Postsleep recall showed forgetting, in that patients placed objects 5.1 ± 1.0 cm from the correct location, on average, which amounted to a 16% increase from presleep error. As in many prior studies comparing cued versus uncued spatial recall accuracy (13), forgetting was reduced or eliminated for cued objects compared to uncued objects. Fig. 1 shows change in recall accuracy separately for cued and uncued objects. The mean change in error presleep to postsleep was −3.19 ± 8.8% for cued objects and 32.72 ± 10.7% for uncued objects (t4 = 5.97, P = 0.004, Cohen’s dAV = 1.83). Given this relative benefit in recall for locations as a function of whether corresponding object sounds were presented, we next analyzed intracranial EEG data to explore possible relationships with memory processing during sleep.
Medial Temporal iEEG Responses.
Responses to sounds delivered during sleep were analyzed for a broad frequency spectrum based on single-trial event-related oscillatory activity. We interrogated iEEG frequency bands implicated in memory processing in prior studies during wake and sleep: theta (4 to 8 Hz), sigma (12 to 16 Hz), and gamma (20 to 100 Hz). Significant gamma effects were followed up by testing low gamma (gammaL, 20 to 50 Hz), midgamma (gammaM, 50 to 80 Hz), and high gamma (gammaH, 80 to 100 Hz, corresponding to ripples).

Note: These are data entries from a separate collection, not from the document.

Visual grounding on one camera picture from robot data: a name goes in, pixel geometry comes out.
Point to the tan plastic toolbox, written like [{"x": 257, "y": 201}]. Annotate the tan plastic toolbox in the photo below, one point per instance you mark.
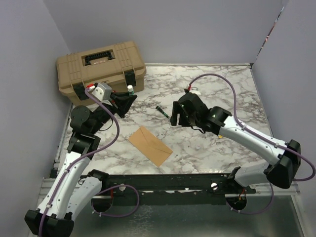
[{"x": 118, "y": 65}]

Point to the white green glue stick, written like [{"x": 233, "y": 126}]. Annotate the white green glue stick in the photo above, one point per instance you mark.
[{"x": 130, "y": 90}]

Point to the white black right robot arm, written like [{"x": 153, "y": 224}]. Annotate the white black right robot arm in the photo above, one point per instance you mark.
[{"x": 281, "y": 159}]

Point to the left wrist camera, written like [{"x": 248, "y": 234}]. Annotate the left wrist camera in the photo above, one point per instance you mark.
[{"x": 98, "y": 92}]

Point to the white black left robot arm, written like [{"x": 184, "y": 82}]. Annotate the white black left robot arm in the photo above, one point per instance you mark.
[{"x": 56, "y": 214}]

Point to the green black glue pen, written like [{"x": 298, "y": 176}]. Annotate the green black glue pen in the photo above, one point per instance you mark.
[{"x": 162, "y": 111}]

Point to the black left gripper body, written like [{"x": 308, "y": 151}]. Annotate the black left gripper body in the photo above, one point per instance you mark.
[{"x": 113, "y": 101}]

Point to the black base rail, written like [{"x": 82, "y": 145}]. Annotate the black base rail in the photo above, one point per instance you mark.
[{"x": 165, "y": 189}]

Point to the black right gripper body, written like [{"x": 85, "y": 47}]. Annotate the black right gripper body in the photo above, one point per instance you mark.
[{"x": 184, "y": 119}]

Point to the brown paper envelope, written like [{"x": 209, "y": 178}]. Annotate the brown paper envelope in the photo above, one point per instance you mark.
[{"x": 150, "y": 146}]

We also conducted separate analyses of ripples as these discrete events are not necessarily reflected by power in the gammaH band.
Recordings from electrode contacts in the region of the medial temporal lobe (MTL) were examined after first excluding data from contacts within the epileptogenic zone for each patient (as determined via clinical monitoring). To constrain initial analyses, we first identified a single contact for each patient that produced a large time-domain response. For this step, we computed event-related potentials (ERPs) elicited by all sounds presented during sleep (collapsed across cue and standard sounds). We identified one contact for each patient with the maximum ERP peak amplitude between 200 and 2,000 ms after stimulus onset (SI Appendix, Fig. S1). Then we identified a cluster (termed MTL cluster) of five contacts within or near the hippocampus, surrounding and including the one contact with the largest ERP (SI Appendix, Table S3 provides anatomical localization estimates and EEG measures for each MTL contact in each patient, indicating those selected for the MTL cluster). Here we emphasize frequency-domain responses, which were more consistent across patients than the time-domain responses.
We assessed both how prior learning influenced medial temporal activity during sleep and how this activity influenced memory storage. Primary analyses involved comparing responses to cue sounds versus standard sounds. Sounds in these two conditions (and corresponding objects) were randomly assigned to the two conditions for each patient, so systematic differences in physical stimulus characteristics or associated factors are unlikely to have confounded these comparisons. Each cue sound was associated with a specific object and location during the learning phase. The cue sound was heard repeatedly in conjunction with the object during learning and testing. In contrast, standard sounds had no such connection to recent learning.
Event-related power for cue versus standard sounds.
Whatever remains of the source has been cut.